> **Brief**:
Scan the lines below for "next" and copy the matches.

(Data extract Opens)

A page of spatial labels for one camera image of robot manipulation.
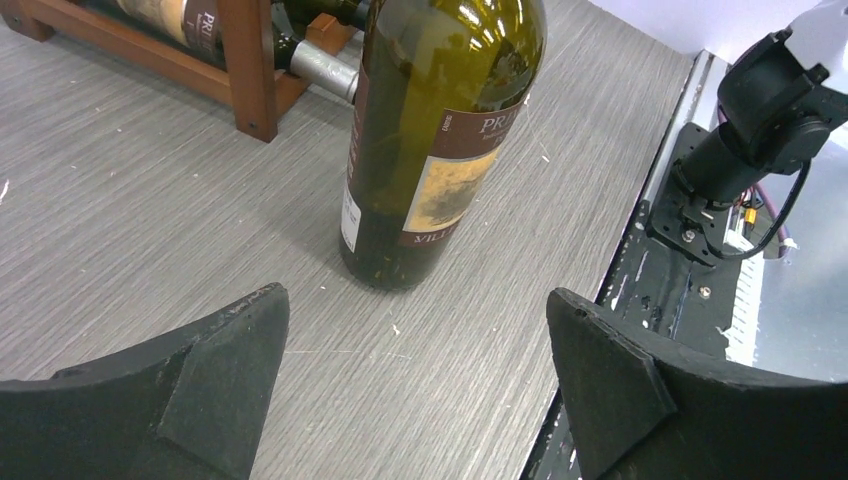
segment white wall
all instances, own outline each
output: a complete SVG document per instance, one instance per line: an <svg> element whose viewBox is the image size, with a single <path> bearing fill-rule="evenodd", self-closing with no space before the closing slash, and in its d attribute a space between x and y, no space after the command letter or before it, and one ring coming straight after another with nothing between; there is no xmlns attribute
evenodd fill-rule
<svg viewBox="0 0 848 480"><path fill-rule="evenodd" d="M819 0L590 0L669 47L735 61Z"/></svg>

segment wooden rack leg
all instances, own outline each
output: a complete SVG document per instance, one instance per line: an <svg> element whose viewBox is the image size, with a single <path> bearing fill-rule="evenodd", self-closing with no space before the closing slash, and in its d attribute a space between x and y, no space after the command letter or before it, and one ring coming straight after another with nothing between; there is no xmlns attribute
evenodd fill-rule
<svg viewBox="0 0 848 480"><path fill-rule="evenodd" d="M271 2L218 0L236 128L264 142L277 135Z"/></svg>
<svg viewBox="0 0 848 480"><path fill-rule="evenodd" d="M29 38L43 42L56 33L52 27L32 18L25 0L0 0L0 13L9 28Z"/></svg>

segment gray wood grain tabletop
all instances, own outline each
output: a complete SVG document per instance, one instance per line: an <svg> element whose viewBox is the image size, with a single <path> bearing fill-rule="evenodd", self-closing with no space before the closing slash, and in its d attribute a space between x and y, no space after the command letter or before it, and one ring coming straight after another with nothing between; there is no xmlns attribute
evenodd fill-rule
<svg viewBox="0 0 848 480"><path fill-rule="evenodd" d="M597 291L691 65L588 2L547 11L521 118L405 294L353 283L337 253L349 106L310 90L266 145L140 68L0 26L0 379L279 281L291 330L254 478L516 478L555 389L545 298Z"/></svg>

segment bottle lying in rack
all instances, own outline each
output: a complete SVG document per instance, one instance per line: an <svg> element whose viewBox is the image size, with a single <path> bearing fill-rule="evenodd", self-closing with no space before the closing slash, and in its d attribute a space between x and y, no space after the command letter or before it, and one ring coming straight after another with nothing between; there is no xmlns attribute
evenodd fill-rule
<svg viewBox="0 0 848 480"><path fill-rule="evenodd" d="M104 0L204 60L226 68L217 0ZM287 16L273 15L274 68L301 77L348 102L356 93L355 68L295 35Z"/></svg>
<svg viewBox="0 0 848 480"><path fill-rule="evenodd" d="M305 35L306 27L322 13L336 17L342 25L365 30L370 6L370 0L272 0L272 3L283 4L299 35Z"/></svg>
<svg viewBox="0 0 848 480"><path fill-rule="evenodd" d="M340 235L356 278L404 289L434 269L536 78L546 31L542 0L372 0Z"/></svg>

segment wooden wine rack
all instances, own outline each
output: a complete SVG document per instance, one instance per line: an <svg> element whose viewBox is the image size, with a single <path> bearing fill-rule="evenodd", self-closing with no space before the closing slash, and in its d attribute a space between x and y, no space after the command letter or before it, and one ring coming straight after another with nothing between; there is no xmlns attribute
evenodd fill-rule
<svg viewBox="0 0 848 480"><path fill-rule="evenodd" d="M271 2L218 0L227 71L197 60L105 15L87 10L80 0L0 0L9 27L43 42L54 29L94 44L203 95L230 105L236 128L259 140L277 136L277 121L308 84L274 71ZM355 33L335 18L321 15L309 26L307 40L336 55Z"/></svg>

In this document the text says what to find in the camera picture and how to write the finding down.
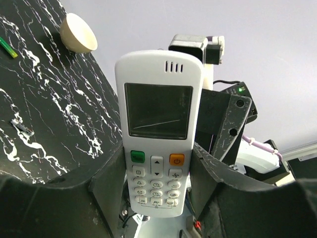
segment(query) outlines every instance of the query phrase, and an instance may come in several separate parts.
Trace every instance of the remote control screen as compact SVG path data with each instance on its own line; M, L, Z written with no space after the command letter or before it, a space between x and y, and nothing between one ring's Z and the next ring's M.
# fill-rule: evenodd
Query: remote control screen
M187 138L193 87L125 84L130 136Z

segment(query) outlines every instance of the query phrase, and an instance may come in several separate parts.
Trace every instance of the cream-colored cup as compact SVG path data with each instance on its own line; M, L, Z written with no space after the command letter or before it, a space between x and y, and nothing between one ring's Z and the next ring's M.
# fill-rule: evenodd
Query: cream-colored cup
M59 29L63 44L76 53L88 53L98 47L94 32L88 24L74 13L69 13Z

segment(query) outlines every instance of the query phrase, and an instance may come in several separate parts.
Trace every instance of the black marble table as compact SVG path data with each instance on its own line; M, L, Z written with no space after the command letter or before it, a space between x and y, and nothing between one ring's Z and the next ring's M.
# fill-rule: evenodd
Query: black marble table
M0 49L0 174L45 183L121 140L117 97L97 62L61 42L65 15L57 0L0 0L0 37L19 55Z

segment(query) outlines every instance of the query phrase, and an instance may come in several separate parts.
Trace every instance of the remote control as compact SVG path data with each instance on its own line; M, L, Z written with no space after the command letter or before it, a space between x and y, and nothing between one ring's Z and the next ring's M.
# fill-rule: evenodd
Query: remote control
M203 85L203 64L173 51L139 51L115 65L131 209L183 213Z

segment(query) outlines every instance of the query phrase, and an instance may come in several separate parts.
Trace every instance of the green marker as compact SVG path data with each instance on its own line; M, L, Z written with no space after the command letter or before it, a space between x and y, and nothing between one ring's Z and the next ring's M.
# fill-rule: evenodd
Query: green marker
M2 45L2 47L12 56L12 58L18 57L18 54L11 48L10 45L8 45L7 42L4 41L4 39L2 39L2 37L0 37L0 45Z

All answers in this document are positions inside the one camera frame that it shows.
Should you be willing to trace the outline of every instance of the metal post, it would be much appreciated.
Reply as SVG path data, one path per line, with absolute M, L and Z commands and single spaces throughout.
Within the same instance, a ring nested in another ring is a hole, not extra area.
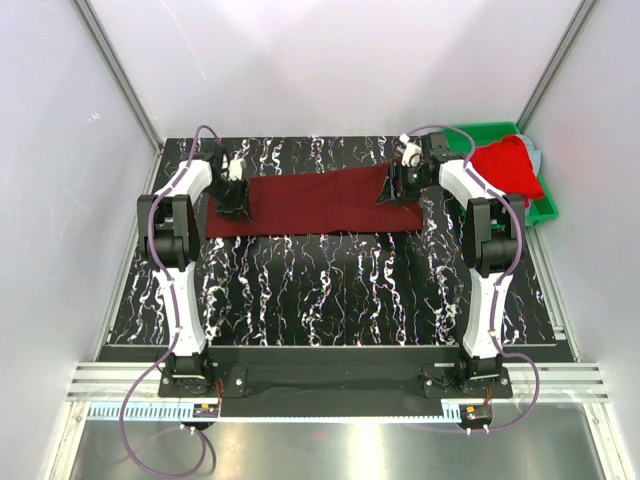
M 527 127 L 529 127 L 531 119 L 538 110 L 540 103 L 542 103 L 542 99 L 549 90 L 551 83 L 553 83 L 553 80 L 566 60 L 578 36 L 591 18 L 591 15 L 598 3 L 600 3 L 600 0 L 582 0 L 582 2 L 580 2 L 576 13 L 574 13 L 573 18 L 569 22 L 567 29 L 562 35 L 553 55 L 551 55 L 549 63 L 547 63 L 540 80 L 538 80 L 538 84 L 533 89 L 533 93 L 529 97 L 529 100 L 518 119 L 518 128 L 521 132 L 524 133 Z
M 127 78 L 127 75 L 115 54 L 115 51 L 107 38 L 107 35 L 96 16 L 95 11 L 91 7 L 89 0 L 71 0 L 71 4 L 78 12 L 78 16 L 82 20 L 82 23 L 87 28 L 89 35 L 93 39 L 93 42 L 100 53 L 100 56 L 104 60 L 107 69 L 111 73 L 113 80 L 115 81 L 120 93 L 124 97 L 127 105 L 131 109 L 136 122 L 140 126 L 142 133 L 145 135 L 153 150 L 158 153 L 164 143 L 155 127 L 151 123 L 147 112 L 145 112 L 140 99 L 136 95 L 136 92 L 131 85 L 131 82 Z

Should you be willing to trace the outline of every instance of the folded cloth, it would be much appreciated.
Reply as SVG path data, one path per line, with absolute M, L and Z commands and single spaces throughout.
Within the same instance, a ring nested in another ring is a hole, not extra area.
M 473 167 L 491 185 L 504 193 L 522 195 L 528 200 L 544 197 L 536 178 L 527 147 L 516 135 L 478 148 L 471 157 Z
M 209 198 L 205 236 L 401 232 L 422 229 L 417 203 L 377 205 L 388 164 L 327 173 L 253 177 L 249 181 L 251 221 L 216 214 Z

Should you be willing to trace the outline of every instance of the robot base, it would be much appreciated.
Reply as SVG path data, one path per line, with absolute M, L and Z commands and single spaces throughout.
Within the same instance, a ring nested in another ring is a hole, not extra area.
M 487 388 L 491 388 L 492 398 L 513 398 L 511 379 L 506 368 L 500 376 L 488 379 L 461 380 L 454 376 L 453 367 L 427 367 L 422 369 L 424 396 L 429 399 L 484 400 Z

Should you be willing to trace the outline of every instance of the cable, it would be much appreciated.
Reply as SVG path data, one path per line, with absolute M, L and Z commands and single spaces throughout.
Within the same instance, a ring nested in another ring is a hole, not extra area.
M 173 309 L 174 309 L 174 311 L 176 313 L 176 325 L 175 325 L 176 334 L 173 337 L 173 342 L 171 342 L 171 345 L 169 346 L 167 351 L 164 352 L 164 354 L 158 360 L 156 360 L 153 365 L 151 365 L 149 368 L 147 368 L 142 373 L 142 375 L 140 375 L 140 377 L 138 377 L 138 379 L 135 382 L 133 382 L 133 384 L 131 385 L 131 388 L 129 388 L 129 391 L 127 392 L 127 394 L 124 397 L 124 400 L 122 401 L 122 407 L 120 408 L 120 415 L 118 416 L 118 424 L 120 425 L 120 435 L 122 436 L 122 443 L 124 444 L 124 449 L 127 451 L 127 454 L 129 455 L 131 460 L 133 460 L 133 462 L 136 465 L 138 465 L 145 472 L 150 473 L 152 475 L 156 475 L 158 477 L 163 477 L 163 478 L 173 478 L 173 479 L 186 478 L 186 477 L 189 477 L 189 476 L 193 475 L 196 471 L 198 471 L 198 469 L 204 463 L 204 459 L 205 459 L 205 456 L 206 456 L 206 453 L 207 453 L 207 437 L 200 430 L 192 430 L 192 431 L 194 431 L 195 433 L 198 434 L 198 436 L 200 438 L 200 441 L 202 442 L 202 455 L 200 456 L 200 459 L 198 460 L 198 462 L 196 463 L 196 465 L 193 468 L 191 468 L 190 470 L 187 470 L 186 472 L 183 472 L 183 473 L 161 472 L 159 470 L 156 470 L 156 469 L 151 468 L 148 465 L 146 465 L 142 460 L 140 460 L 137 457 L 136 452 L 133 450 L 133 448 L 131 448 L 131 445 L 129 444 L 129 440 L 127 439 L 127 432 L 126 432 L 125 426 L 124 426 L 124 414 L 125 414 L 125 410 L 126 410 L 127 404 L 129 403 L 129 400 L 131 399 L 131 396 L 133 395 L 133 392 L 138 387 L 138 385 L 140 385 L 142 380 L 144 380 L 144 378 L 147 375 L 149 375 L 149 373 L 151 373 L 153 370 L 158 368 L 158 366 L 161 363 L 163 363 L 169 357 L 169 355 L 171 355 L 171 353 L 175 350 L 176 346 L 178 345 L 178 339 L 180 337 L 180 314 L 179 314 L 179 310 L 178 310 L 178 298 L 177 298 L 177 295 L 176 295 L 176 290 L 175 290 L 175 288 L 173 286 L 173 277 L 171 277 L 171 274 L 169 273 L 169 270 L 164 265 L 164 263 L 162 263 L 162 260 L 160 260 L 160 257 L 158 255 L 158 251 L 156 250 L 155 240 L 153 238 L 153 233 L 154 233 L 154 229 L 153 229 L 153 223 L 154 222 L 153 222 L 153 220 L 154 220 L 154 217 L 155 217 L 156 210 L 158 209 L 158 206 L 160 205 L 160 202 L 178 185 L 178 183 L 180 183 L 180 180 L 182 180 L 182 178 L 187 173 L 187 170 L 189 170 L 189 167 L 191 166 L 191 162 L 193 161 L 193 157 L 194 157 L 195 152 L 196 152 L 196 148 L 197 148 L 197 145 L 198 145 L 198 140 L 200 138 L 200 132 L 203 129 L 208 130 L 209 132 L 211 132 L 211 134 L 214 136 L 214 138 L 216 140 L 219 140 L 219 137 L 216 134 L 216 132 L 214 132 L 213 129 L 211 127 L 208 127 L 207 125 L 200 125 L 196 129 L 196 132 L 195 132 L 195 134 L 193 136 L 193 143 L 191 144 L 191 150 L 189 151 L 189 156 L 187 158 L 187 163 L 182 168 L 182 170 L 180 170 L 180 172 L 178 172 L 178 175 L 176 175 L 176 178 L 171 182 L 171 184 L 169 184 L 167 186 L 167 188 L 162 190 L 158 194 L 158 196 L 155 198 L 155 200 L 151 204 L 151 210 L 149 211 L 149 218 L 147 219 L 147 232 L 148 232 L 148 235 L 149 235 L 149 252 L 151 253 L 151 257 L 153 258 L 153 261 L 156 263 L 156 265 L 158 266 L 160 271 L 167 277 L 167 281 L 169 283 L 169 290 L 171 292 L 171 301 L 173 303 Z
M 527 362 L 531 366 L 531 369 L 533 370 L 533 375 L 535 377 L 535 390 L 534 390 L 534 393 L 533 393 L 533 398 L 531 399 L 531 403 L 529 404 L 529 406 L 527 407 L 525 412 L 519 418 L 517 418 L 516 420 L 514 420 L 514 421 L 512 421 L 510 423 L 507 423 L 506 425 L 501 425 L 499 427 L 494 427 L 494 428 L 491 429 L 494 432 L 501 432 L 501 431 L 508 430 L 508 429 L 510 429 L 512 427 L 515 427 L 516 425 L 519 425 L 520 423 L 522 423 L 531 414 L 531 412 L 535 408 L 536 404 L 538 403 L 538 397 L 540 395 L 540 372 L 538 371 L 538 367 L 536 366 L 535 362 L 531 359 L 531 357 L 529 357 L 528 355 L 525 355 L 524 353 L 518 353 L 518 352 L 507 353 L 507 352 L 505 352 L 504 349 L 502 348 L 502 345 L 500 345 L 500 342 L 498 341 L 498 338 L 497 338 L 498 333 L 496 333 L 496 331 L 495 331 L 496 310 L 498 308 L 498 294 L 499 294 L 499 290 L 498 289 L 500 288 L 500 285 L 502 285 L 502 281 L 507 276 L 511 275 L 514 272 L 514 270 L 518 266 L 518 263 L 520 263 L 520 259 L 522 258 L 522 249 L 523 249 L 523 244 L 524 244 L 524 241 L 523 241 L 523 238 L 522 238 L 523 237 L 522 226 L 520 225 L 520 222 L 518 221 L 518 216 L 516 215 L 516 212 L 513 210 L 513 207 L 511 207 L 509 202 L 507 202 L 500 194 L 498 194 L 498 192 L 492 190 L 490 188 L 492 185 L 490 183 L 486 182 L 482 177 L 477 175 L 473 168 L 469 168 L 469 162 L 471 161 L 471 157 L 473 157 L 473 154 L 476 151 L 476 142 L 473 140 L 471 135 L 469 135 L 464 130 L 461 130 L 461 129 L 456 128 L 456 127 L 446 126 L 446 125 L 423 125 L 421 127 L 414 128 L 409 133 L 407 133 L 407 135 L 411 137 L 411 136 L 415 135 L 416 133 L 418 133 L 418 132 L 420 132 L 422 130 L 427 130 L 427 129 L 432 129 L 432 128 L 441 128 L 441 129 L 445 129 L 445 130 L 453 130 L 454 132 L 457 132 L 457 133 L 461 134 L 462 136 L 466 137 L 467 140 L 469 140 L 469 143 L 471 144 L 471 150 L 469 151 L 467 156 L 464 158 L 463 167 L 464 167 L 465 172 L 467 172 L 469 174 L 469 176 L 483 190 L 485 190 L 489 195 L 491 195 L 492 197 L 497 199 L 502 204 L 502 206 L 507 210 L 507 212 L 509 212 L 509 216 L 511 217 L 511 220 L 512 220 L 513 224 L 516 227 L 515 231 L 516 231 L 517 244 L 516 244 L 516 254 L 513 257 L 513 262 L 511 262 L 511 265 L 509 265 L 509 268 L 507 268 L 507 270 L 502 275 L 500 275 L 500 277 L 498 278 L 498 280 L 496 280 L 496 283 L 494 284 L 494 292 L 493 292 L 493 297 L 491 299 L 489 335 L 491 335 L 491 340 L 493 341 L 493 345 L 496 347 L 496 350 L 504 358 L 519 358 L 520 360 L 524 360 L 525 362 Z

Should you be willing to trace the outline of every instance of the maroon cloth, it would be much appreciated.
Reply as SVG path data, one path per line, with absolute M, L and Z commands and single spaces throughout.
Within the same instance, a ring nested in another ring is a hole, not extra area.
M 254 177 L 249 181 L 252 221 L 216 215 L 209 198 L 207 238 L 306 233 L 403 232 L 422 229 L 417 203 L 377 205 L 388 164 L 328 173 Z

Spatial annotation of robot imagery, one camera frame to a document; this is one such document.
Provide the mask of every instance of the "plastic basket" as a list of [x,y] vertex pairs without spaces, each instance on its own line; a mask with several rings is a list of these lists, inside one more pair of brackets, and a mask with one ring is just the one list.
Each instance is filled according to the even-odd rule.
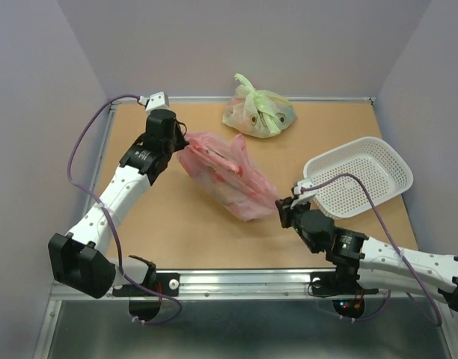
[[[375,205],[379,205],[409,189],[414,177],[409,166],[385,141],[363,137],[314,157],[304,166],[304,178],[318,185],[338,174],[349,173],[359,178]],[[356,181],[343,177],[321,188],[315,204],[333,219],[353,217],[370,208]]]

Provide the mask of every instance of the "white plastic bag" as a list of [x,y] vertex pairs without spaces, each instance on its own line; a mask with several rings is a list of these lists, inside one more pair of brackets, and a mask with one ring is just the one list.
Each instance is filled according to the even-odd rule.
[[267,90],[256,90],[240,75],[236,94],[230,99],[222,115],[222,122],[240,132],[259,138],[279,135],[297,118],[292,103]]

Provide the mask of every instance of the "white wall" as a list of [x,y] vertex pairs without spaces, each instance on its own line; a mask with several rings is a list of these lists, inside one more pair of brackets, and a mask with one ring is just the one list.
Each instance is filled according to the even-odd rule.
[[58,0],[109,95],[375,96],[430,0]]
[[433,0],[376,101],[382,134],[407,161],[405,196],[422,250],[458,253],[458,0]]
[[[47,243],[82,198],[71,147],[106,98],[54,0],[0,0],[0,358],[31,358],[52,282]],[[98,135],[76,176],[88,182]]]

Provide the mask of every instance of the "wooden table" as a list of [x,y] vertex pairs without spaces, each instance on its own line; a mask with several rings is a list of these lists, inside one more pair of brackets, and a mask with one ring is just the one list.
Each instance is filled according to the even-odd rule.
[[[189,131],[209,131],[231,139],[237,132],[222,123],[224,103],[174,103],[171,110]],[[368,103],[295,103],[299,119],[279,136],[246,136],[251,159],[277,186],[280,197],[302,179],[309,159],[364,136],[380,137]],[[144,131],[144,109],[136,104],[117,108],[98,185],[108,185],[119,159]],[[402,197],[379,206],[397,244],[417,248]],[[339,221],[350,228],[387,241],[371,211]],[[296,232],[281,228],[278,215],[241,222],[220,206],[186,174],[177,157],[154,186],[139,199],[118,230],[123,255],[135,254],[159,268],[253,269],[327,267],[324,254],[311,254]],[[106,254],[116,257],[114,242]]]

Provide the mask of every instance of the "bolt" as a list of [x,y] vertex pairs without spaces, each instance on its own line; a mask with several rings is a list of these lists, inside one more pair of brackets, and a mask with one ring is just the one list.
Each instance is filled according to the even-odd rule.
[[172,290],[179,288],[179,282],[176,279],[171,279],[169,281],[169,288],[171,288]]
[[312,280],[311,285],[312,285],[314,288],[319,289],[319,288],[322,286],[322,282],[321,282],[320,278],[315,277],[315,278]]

(Data extract Closes)

> **Solution to the problem**:
Trace every instance of the remote control screen as compact SVG path data with each instance on its own line; M, L, Z written with no space after the command letter or before it, a space between x and y, and nothing between one ring's Z and the next ring's M.
Trace every instance of the cream-colored cup as compact SVG path data with each instance on its own line; M, L, Z written with no space after the command letter or before it, a space between x and y, and nothing between one ring's Z and the next ring's M.
Trace every instance of the black marble table as compact SVG path data with each instance on its own line; M, L, Z written with no space after the command letter or before it, a space between x and y, and nothing between one ring's Z and the next ring's M.
Trace every instance of the remote control as compact SVG path data with each instance on its own line; M, L, Z written with no space after the command letter or before it, a space between x and y, and nothing between one ring's Z and the next ring's M.
Trace every instance of the green marker as compact SVG path data with each instance on its own line; M, L, Z written with no space after the command letter or before it, a space between x and y, and nothing between one ring's Z and the next ring's M.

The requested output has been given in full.